Take the data below and copy exactly the lines starting at the one with "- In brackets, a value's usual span" and finishing at the one with "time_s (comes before", both included.

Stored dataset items
_ _ _ _ _ _ _

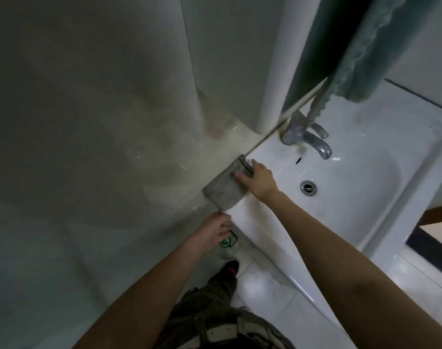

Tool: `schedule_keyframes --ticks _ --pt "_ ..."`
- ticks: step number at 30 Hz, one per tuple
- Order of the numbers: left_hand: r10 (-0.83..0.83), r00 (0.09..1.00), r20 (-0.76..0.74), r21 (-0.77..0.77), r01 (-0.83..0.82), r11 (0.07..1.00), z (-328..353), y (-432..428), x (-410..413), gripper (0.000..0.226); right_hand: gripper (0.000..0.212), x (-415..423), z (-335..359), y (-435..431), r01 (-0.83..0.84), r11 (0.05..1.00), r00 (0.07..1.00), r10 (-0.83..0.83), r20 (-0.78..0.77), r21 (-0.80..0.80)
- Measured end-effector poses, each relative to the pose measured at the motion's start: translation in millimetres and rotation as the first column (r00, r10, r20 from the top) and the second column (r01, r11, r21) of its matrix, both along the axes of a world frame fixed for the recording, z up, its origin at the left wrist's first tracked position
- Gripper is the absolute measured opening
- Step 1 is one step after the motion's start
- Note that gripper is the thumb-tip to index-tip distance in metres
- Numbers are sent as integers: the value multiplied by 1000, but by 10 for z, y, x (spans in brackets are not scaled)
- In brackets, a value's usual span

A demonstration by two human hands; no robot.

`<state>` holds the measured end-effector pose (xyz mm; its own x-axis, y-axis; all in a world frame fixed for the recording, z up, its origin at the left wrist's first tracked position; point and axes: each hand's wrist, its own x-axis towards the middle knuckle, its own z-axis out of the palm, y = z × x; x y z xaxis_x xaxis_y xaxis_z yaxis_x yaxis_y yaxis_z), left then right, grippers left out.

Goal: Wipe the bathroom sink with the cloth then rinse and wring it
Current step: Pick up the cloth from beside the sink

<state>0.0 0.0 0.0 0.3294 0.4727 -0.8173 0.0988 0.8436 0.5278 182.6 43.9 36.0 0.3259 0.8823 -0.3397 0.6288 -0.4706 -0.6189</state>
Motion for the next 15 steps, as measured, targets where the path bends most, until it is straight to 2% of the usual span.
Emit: schedule_keyframes --ticks 3,5,8,11,15 --pt "5 1000 12 -14 -4 1000 74 -13 29 44 65 -48 11 105 -58 991 979 80 185 -119" --pt "2 1000 30 -23 -2 1000 72 -15 23 42 58 -81 27 139 -59 988 973 89 211 -143" --pt "2 999 46 -13 -1 1000 33 21 9 41 62 -66 79 175 95 980 995 -99 -16 -174" --pt "6 998 57 -15 -6 1000 7 17 11 44 56 -87 110 175 206 948 948 -255 -191 -242" --pt "7 999 40 -7 -7 1000 21 7 -3 41 41 -161 118 75 297 941 866 -338 -368 -164"
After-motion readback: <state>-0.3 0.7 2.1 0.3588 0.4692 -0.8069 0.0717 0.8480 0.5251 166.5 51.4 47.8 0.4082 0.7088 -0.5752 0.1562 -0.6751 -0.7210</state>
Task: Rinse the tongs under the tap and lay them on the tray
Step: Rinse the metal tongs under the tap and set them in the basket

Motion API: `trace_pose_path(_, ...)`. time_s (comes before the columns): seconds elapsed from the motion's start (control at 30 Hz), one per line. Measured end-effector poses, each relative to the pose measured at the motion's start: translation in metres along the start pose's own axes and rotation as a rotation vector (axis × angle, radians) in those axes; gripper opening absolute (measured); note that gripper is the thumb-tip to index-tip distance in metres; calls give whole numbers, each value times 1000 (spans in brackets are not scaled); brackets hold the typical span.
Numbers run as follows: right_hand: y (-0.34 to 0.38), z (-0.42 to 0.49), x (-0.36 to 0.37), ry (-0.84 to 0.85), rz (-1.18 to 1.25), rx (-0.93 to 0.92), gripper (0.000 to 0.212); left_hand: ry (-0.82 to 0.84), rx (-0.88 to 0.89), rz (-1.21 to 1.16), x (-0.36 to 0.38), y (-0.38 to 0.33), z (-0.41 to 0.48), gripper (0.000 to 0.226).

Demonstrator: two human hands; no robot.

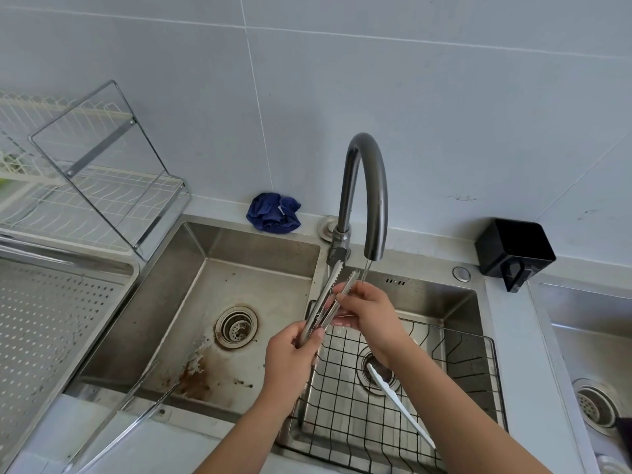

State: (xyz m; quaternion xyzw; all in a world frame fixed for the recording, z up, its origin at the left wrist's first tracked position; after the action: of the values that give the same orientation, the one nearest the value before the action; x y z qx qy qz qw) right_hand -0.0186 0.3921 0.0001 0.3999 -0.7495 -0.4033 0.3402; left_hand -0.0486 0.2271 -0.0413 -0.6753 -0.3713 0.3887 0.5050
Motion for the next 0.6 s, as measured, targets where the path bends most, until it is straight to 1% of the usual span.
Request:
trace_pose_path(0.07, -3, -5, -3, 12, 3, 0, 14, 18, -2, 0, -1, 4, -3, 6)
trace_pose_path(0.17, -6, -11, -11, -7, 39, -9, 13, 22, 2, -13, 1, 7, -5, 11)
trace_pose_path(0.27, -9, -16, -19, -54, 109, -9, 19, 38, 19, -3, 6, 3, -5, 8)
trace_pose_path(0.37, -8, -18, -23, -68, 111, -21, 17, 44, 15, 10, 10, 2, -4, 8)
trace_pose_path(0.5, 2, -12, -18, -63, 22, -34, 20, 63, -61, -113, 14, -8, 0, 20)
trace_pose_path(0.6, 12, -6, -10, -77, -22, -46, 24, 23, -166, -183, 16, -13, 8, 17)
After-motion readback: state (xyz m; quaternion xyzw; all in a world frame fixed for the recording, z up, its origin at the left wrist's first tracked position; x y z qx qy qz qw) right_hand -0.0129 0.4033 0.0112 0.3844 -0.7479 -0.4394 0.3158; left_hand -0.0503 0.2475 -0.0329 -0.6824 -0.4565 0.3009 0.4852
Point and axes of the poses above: each hand's wrist, its own z-axis towards the middle knuckle, its own x-axis out of the palm, y = z × x, the point moved 1 cm from there along z, towards the middle knuckle, and after that the axes turned 4 degrees about x, right-handed, at the moved point
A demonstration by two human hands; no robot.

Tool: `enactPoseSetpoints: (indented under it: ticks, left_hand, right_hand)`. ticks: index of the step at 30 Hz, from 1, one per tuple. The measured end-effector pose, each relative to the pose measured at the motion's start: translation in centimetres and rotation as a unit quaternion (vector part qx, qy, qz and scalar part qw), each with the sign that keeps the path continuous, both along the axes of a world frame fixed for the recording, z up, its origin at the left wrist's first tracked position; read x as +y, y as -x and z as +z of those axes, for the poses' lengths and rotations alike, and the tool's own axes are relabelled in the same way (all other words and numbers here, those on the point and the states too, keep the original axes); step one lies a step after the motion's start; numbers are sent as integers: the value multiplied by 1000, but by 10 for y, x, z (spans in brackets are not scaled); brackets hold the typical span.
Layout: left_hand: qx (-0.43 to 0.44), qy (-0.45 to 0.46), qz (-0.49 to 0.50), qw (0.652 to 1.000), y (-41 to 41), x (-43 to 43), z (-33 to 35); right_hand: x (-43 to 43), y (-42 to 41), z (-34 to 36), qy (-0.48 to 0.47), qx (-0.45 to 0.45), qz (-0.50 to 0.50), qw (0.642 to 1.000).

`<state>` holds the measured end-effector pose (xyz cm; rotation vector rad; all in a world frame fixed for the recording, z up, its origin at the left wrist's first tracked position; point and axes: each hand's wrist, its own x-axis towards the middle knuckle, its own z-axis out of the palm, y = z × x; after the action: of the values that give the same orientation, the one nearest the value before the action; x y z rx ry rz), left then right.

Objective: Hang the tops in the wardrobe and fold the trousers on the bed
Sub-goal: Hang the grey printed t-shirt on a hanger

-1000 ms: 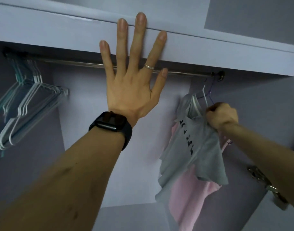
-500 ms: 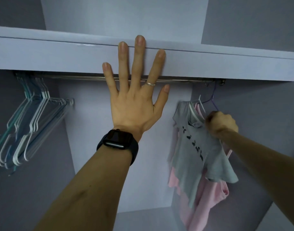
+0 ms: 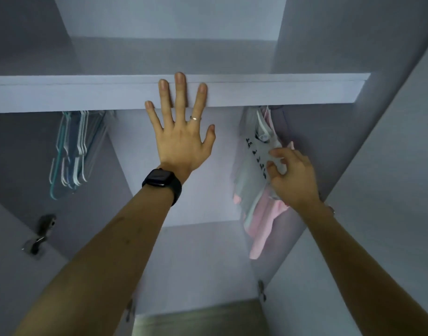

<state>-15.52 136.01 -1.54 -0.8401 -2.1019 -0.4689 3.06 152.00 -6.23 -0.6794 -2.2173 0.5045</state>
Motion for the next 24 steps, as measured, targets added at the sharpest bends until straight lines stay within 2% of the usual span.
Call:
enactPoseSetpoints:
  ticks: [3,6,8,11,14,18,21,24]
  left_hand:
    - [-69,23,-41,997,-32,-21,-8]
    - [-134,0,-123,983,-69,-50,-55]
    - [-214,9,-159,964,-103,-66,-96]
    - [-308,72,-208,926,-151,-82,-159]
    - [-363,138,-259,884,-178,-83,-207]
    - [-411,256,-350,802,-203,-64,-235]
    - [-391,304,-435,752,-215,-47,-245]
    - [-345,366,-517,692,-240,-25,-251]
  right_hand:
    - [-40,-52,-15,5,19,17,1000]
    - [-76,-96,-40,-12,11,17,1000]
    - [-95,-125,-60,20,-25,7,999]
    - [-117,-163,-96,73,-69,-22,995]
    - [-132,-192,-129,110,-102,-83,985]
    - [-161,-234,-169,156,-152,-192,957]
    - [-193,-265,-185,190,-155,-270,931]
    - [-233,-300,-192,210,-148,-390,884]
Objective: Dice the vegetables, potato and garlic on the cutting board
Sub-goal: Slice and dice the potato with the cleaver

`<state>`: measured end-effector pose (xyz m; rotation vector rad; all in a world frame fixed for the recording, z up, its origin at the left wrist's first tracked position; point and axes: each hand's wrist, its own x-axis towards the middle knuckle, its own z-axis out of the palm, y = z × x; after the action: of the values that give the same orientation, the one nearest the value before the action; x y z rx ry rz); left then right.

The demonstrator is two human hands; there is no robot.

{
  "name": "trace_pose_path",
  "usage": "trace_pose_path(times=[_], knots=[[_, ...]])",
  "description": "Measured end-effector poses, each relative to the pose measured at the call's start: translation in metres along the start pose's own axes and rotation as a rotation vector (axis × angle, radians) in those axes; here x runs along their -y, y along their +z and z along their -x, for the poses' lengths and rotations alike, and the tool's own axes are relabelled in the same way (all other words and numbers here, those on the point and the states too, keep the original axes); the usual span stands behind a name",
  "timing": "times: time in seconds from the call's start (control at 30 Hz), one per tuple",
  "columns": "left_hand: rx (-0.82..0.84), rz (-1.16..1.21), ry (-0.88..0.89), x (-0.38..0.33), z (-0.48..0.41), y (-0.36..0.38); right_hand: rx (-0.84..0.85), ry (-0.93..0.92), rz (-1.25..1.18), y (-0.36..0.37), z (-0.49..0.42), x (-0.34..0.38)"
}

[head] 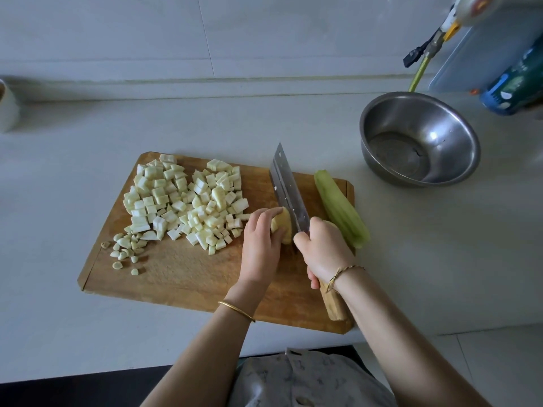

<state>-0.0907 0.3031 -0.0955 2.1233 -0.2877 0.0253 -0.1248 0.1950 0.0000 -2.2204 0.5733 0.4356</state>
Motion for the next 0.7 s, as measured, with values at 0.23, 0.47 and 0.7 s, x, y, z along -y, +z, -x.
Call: trace_pose_path(times=[0.23,0.47,0.7], knots=[[0.012,-0.019,0.005,0.0,0.0,-0.001,-0.036,0.042,-0.036,0.018,-0.002,-0.006],[0.028,-0.018,0.0,0.0,0.0,-0.004,-0.079,0.0,-0.064,0.017,0.002,-0.011],[0.051,0.004,-0.017,0.0,-0.001,-0.006,-0.207,-0.08,-0.036,0.002,0.016,-0.007]])
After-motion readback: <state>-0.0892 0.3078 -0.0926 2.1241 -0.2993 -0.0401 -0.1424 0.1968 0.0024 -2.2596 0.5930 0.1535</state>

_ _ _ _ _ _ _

▸ Answer
- In brackets, a value's usual span

A demonstration by two human hands; no robot.

`<state>` holds the measured end-effector pose (xyz mm; its own x-axis, y-axis; all in a world frame fixed for the recording, z up, its origin at the left wrist's first tracked position; point and axes: each hand's wrist, its own x-axis towards the middle knuckle, its own z-axis out of the palm, y = z × x; x y z xaxis_x xaxis_y xaxis_z yaxis_x yaxis_y yaxis_z), left then right, grippers left out.

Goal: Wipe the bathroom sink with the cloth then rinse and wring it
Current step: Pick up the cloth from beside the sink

<state>0.0 0.0 0.0 0.3294 0.4727 -0.8173 0.0988 0.8436 0.5278 182.6 43.9 36.0 0.3259 0.8823 -0.3397 0.6288 -0.4706 -0.6189</state>
Motion for the next 15 steps, as measured, targets where the path bends most, until it is straight to 2% of the usual span.
Emit: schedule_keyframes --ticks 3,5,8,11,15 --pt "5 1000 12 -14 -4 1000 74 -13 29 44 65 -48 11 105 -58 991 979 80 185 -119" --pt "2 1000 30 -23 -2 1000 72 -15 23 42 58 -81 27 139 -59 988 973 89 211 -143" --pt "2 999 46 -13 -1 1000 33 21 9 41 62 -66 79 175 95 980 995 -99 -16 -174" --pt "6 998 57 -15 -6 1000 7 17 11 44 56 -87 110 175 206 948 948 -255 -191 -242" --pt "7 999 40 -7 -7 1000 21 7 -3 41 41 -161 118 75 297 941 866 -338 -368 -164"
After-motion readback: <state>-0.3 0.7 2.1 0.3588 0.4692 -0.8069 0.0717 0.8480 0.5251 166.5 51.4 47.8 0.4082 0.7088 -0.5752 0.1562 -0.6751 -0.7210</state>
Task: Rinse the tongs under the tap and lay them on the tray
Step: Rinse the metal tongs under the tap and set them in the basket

Motion API: `trace_pose_path(_, ...)`. time_s (comes before the columns): seconds elapsed from the motion's start (control at 30 Hz), one per line. Measured end-effector poses, each relative to the pose measured at the motion's start: translation in metres along the start pose's own axes and rotation as a rotation vector (axis × angle, radians) in those axes; gripper opening absolute (measured); note that gripper is the thumb-tip to index-tip distance in metres; calls give whole numbers, each value times 1000 (spans in brackets are not scaled); brackets hold the typical span.

With this, the exercise is done.